Posted by Ellen Strickland on

Natural fiber floor covering includes fibers such as sisal, coir, seagrass, rush, abaca, hemp, raffia, cotton, and jute. Some of these have become quite popular in recent times, making a transition from eccentric to mainstream. But they have been in use for centuries as flooring material. They are not only from natural materials but sustainable and affordable resources as well. As area rugs and mats they provide neutral tones, texture, and a practical simplicity to a renovation project.

Seagrass is one of the smoothest of the available fibers and considered the most stain resistant. Consequently it will not take dye and is available only in neutral colors with accents of other fibers in dyed colors. Jute, on the other hand, is softer and can be dyed with many natural pigments, but cannot withstand a high degree of wear. Sisal, which has been traditionally used in the production of rope and twine and comes from the leaves of the agave plant, rates between the other two for durability and is dyed in a variety of shades and patterns.

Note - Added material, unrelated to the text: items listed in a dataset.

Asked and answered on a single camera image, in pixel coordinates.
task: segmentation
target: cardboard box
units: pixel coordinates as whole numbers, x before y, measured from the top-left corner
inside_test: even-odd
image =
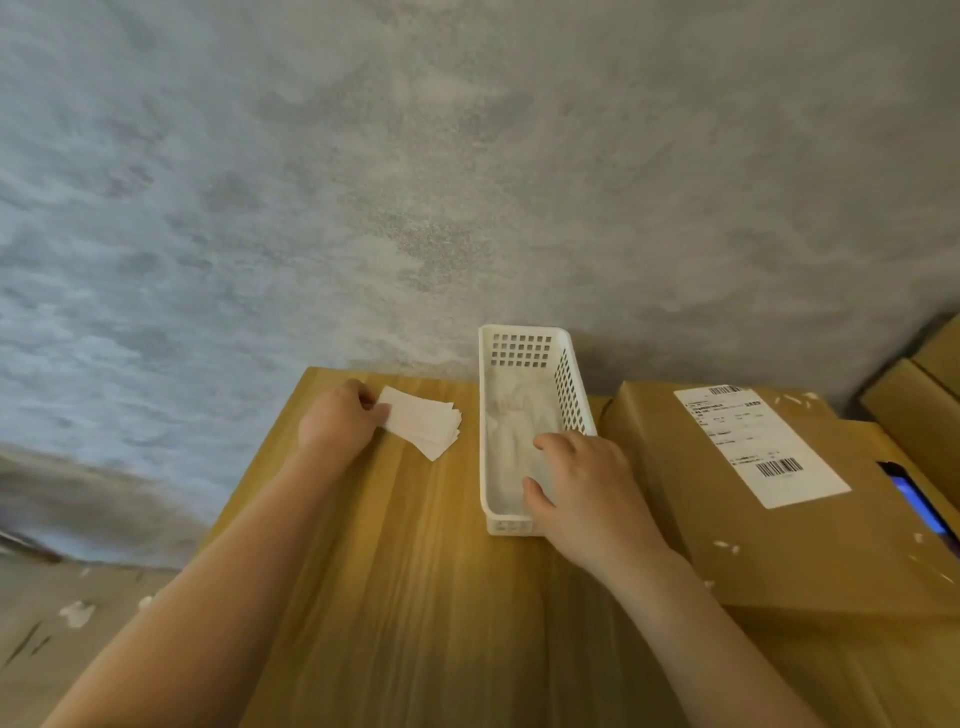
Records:
[[[926,342],[913,360],[955,397],[960,397],[960,316]]]
[[[767,508],[674,394],[693,386],[624,383],[600,434],[624,449],[668,541],[722,604],[810,616],[960,615],[960,564],[828,408],[784,407],[794,403],[787,393],[756,388],[851,488]]]
[[[901,359],[860,403],[954,505],[960,506],[960,401]]]

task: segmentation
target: smartphone
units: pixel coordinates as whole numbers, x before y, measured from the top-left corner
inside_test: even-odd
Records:
[[[956,534],[950,530],[947,522],[937,513],[937,509],[926,499],[924,492],[913,482],[909,473],[903,465],[897,463],[877,463],[885,473],[894,481],[903,497],[910,506],[920,515],[927,527],[933,531],[937,538],[944,542],[944,545],[950,549],[954,556],[960,558],[960,540]]]

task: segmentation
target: white plastic basket
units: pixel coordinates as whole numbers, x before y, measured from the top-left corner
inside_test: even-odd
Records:
[[[507,386],[536,387],[545,395],[545,406],[553,410],[547,415],[548,419],[554,418],[557,425],[554,429],[575,429],[585,435],[596,435],[573,342],[562,328],[500,324],[480,327],[479,338],[480,504],[487,515],[487,531],[493,536],[539,536],[523,507],[521,478],[517,477],[516,482],[512,482],[513,478],[511,482],[498,482],[502,469],[497,467],[496,458],[505,457],[506,453],[490,447],[488,426],[492,426],[492,418],[488,394],[492,395],[503,382],[509,382]],[[542,421],[544,413],[516,414],[529,415],[532,423],[537,418]]]

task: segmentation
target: concrete wall
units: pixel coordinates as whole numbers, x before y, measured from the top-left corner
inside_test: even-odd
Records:
[[[307,363],[842,399],[958,303],[955,0],[0,0],[0,441],[219,509]]]

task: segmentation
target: stack of paper cards
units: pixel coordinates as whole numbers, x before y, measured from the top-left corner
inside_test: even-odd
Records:
[[[390,405],[383,428],[399,435],[431,461],[446,452],[460,435],[461,414],[451,401],[425,400],[384,387],[378,403]]]

Natural fiber coverings are not as resilient as synthetic fiber carpet, but using an underlay improves their performance. Because they are from plant fiber, natural floor coverings are susceptible to mold or rot when used in extremely damp or humid areas such as bathrooms or kitchens. Flat weave mats of raffia, banana fiber or abaca are now designed to withstand more traffic, and some mats, such as seagrass are considered anti-static. Bright sunshine will cause some fading over time. For regular maintenance it is best to vacuum or brush the natural floor coverings, not wash or shampoo them. In all, they are an ecologically sound solution for complementing many looks and styles.